Hopefully now, you’ve become paranoid like me after reading this article and you’ve already started looking for that taser case for the Galaxy S3 on Amazon… I may or may not have made that up.
It’s a good point. It reminds me of years ago when I was a systems admin, I thought on Windows Servers really ought to require a password. (Coming to work with a hangover…oops….just accidentally shutdown the Exchange server when I meant to ‘Log off’ 😉
That’s strange, my message got truncated. I was talking about a password in order to shut down a server.

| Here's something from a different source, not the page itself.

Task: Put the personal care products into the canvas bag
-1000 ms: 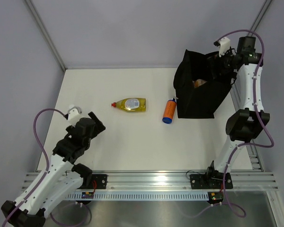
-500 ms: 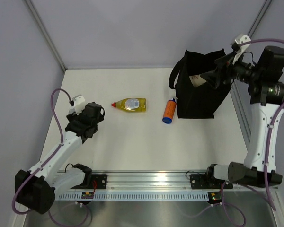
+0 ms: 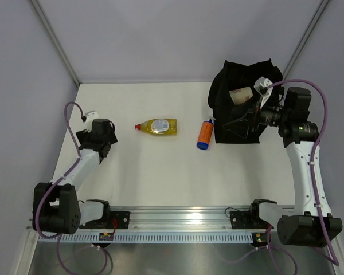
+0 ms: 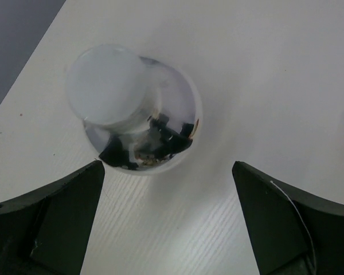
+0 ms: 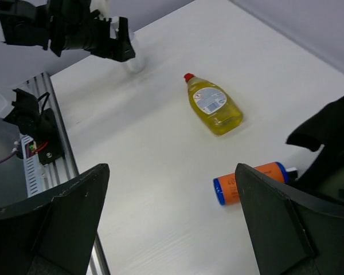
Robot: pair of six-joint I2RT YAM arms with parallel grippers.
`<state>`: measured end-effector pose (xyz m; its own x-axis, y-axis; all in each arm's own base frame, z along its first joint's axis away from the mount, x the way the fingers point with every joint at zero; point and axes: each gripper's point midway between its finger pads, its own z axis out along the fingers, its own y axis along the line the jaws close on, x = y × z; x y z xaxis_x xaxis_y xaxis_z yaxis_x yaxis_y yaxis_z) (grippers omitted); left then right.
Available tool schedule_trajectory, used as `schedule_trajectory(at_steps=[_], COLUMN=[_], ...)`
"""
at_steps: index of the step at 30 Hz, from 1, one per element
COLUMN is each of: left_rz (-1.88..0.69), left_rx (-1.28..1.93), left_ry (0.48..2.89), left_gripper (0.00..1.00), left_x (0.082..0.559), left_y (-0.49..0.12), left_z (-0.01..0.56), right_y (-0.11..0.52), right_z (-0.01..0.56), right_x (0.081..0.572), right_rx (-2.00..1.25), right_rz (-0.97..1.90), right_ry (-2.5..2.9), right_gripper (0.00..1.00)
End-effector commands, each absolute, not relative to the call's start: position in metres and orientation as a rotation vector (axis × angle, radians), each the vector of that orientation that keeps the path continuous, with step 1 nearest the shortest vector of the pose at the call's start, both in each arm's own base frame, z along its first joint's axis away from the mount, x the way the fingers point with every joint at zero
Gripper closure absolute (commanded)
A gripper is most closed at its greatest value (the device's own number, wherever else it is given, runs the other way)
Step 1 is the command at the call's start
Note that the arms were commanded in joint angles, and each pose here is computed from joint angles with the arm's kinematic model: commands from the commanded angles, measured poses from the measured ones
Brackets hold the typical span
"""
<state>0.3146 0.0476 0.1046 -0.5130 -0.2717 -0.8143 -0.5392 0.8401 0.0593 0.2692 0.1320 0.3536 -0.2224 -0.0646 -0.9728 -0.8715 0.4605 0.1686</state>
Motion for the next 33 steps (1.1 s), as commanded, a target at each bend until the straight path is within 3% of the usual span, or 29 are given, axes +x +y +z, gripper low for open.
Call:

The air plane mode setting can be disabled in settings. Not the setting itself, per say, but the ability to turn it on from the lock screen. This solves the issue of a thief disabling tracking.
Preventing people without the passcode from entering Airplane Mode doesn’t do any good. The problem is that even if they did that, there’s nothing preventing the thief from *turning the device off*. At that point, they pop the SIM card (no more Internet), and break in as usual. And if your phone is rooted, unlocked, or has USB Debugging enabled, they don’t even need your passcode to get into it.